**Requirement**. Copy out exactly the lines spanning the line with "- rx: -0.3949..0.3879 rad" to the line with "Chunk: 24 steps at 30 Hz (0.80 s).", inclusive, from the data underneath, with no pictures.

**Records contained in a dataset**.

################

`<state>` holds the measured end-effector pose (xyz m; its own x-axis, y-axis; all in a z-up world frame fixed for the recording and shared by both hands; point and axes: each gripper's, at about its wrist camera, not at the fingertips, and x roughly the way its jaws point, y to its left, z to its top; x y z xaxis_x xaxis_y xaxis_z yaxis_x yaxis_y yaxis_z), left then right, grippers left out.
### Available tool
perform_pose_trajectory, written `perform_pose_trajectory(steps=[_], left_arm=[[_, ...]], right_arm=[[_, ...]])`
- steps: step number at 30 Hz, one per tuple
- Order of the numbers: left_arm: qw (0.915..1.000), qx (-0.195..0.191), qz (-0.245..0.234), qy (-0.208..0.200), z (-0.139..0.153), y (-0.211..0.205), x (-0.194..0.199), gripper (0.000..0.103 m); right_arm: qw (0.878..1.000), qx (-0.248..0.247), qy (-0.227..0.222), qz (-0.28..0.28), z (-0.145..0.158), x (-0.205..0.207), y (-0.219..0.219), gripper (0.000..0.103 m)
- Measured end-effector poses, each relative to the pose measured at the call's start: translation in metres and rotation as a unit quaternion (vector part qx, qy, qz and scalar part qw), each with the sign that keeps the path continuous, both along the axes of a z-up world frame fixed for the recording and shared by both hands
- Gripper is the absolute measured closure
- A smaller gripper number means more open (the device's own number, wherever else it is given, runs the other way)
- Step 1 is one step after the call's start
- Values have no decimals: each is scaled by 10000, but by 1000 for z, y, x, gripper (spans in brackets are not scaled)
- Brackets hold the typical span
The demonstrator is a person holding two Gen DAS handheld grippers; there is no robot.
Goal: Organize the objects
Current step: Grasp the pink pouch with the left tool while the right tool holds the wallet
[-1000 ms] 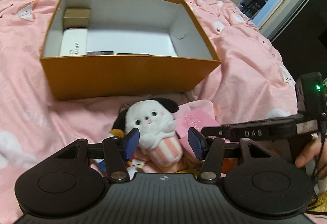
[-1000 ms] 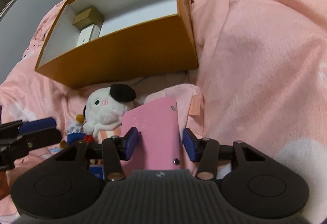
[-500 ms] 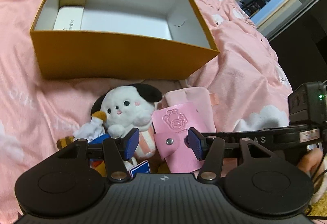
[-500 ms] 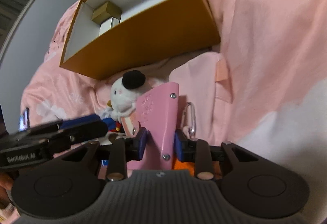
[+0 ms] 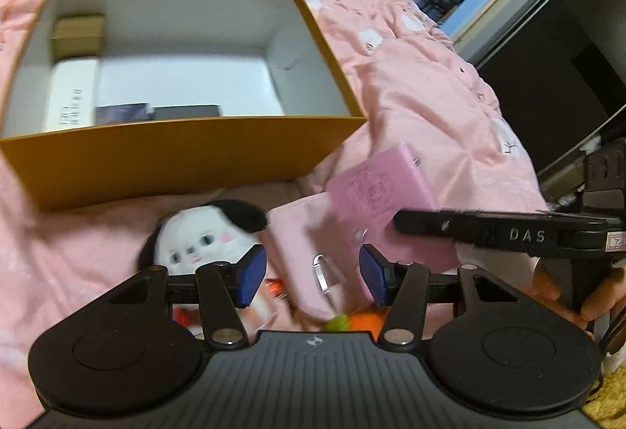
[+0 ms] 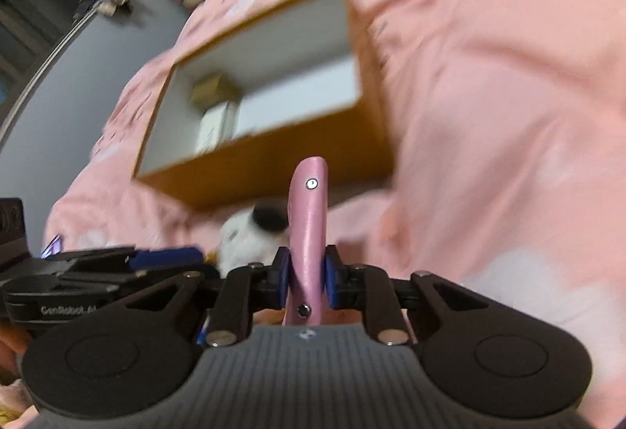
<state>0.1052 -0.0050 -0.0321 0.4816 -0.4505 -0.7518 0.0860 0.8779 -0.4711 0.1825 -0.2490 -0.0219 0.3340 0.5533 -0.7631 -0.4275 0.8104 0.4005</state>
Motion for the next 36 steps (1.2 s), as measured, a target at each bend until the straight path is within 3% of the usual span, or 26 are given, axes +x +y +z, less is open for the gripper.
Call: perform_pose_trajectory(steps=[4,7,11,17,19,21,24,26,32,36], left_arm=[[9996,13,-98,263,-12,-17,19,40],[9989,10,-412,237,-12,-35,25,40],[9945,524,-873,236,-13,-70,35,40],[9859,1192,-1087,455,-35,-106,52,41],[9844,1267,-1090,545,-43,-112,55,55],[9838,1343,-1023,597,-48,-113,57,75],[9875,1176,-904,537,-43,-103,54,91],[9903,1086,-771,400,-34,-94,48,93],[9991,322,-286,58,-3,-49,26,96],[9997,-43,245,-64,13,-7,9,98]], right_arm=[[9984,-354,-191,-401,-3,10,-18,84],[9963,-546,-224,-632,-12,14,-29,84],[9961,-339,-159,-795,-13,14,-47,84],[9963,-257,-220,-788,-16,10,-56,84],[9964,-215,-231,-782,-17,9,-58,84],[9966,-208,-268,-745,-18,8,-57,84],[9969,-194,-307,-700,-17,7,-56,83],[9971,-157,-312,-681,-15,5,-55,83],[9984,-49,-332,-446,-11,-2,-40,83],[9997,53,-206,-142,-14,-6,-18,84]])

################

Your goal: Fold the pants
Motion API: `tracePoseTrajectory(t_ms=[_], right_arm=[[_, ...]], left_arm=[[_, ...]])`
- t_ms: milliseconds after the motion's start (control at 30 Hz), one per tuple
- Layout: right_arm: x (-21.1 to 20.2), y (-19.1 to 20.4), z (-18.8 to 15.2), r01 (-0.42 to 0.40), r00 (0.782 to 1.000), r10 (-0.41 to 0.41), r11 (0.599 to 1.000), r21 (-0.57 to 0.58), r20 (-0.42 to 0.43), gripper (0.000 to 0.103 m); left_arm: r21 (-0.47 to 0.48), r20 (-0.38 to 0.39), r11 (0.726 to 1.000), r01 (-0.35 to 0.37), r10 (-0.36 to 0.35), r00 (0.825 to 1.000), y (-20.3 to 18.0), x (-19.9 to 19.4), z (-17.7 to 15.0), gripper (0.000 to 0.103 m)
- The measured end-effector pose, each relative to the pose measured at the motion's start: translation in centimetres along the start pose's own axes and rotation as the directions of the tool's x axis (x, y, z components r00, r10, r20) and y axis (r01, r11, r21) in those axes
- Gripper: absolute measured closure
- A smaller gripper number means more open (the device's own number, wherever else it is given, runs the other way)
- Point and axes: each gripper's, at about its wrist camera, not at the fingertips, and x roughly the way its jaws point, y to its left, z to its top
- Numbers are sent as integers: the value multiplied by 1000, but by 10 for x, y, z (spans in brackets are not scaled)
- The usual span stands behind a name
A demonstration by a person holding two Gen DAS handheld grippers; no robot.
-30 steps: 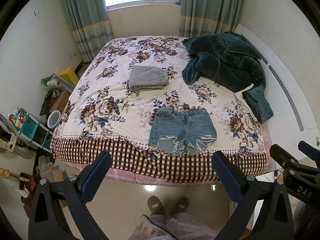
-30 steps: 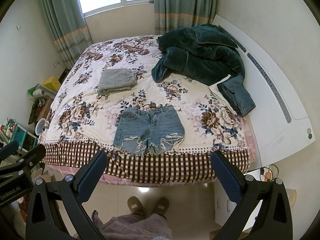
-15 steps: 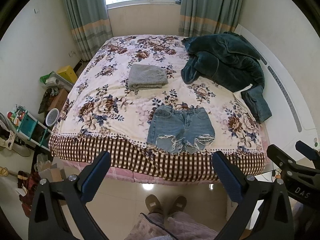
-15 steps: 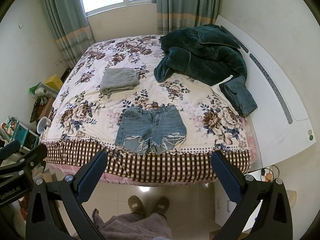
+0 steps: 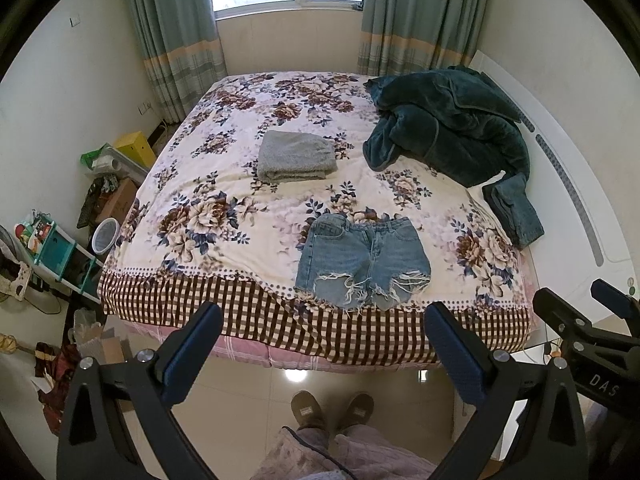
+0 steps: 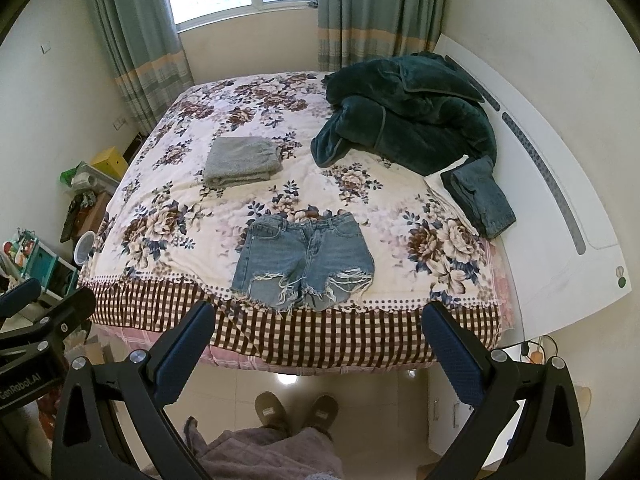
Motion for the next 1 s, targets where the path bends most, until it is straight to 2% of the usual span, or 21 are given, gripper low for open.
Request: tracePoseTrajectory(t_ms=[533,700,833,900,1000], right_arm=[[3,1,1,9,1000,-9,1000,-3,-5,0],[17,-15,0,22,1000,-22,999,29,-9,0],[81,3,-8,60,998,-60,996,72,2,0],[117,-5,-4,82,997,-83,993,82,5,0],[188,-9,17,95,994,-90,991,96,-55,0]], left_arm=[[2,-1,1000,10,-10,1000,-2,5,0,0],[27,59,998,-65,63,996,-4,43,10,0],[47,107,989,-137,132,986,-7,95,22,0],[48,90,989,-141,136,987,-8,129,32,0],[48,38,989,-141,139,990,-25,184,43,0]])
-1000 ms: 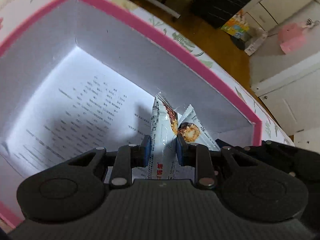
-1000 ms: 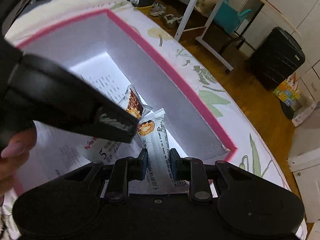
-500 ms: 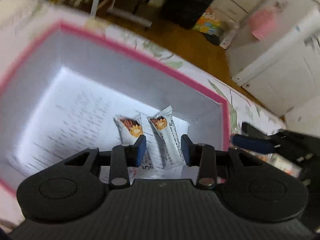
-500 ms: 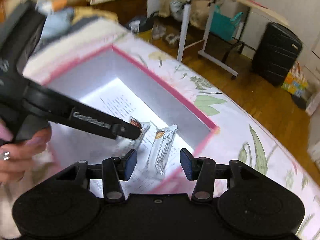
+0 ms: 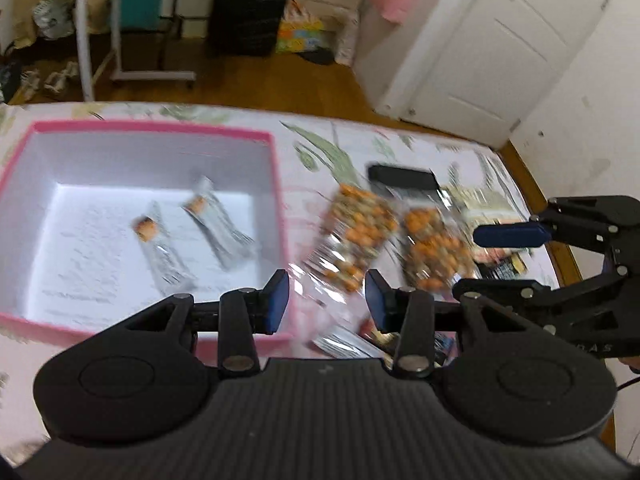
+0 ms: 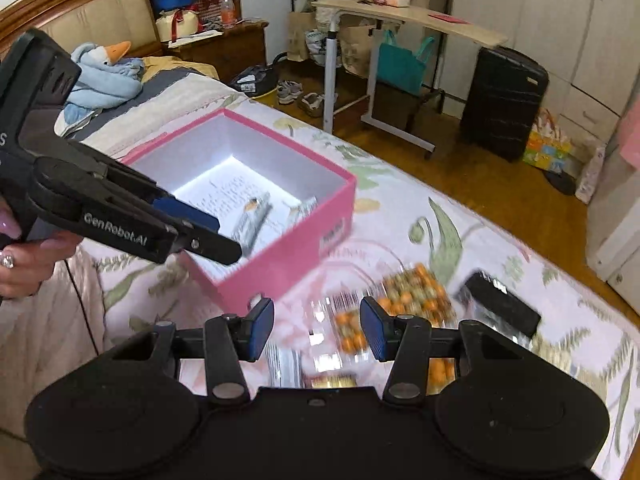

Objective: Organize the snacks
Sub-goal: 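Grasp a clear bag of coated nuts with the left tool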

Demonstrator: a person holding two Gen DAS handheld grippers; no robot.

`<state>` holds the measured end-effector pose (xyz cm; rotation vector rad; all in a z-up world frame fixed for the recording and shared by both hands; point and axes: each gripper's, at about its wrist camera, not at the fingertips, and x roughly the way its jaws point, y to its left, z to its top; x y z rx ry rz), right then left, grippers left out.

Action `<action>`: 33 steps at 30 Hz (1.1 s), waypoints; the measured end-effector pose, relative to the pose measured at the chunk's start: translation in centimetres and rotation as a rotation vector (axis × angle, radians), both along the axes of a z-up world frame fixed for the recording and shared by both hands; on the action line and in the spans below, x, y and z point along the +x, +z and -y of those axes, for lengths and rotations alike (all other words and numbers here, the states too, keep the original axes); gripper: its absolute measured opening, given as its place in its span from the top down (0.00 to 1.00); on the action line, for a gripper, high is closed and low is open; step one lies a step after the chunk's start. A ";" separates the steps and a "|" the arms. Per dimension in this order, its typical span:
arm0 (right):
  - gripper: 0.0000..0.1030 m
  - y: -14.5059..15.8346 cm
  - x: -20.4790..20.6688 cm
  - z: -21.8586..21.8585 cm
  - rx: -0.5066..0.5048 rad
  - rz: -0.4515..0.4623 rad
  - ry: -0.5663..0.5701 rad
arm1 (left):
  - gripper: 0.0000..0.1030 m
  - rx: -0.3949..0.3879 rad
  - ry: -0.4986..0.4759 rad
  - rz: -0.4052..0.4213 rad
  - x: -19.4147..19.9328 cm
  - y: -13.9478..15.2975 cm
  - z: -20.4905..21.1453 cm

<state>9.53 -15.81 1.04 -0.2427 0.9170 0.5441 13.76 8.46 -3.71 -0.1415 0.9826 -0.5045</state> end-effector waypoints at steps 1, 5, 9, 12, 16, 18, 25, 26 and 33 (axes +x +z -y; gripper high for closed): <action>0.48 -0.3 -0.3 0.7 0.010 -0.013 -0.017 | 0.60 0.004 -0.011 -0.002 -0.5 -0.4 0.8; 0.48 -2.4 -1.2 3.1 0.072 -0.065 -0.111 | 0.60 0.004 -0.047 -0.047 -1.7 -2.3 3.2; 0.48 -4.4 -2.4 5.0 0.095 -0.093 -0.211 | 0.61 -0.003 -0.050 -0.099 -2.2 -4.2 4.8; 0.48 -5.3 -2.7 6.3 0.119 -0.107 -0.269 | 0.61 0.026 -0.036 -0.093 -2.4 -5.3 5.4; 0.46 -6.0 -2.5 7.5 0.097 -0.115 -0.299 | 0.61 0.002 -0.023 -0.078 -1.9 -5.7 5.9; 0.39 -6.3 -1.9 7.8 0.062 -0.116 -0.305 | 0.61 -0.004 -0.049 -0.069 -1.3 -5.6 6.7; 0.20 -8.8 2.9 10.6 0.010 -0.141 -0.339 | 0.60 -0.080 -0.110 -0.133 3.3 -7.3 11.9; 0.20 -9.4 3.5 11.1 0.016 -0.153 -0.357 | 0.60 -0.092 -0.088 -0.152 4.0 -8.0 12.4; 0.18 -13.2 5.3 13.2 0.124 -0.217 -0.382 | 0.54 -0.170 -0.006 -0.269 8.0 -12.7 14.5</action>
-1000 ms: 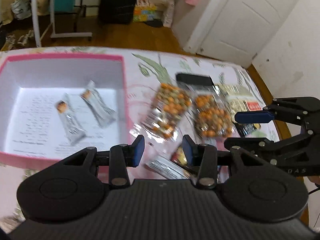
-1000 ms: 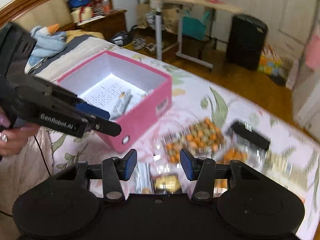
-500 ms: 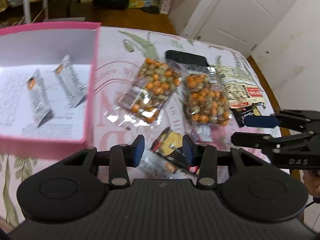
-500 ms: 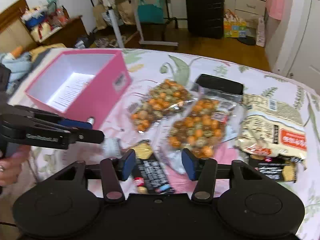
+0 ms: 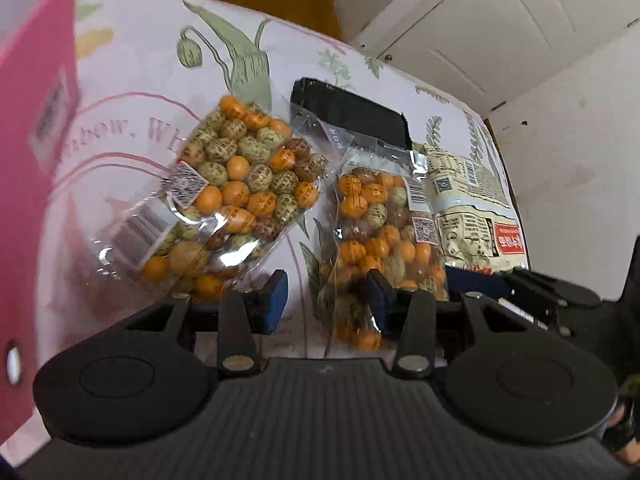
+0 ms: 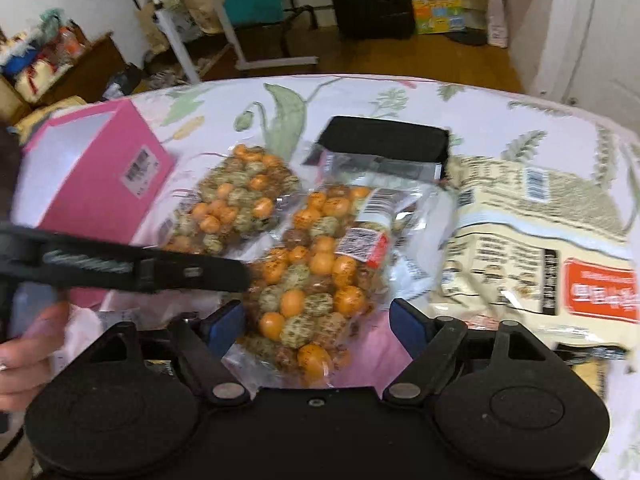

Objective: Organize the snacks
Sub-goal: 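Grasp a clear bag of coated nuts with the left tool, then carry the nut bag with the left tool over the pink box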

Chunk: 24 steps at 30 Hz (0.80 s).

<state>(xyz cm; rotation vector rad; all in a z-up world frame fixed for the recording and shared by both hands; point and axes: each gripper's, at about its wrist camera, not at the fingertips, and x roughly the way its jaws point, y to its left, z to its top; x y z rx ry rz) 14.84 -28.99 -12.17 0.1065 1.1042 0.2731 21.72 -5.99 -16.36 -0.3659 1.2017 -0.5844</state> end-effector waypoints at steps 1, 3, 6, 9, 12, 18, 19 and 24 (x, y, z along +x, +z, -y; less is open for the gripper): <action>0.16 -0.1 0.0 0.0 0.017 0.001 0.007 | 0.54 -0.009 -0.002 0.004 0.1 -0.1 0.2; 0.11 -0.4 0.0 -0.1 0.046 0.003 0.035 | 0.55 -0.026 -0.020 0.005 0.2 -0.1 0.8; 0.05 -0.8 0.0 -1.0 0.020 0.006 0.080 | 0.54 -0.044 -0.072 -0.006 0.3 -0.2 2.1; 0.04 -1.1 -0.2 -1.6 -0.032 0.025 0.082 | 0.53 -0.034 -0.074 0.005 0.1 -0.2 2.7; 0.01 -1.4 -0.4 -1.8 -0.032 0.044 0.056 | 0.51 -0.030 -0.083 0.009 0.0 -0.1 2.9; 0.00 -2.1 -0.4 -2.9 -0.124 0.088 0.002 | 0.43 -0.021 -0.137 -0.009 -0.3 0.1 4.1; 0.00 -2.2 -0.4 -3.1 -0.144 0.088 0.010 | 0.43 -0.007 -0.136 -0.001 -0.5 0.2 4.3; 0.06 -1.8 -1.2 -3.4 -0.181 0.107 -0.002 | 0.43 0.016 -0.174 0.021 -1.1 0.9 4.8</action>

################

**Result for this task**.
  - rx: -0.3949..0.3879 rad
  - ry: -0.4986..0.4759 rad
  - rz: -0.4052..0.4213 rad
  - x: -19.4147..19.9328 cm
  - y: -13.9478..15.2975 cm
  - z: -20.4905..21.1453 cm

<state>9.53 -15.81 1.04 -0.2427 0.9170 0.5441 13.76 8.46 -3.71 -0.1415 0.9826 -0.5045</state> end-effector waypoints at steps 1, 5, 9, 12, 16, 18, 25, 26 and 33 (axes +x +z -y; gripper high for closed): <action>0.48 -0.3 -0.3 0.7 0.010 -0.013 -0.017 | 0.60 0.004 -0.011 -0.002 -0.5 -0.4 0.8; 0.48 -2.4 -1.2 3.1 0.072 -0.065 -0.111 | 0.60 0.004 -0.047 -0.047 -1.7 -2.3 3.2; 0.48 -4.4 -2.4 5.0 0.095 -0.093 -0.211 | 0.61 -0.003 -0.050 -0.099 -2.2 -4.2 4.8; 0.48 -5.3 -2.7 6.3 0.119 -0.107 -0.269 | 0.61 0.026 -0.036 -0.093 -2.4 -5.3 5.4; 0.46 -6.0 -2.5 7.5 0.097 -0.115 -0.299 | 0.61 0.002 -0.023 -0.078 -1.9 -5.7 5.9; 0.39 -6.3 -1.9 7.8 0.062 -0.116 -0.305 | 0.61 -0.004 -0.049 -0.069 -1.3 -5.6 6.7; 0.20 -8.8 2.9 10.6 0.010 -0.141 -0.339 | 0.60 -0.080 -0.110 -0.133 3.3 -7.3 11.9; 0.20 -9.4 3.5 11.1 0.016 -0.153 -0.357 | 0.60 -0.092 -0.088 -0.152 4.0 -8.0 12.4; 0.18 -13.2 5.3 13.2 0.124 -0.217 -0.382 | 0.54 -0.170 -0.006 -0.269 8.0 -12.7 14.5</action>
-1000 ms: 
-1000 ms: 
-500 ms: 
-500 ms: 
+0 ms: 
+0 ms: 

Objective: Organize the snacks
Sub-goal: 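Grasp a clear bag of coated nuts with the left tool, then carry the nut bag with the left tool over the pink box
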
Chunk: 24 steps at 30 Hz (0.80 s).

No additional output will be produced.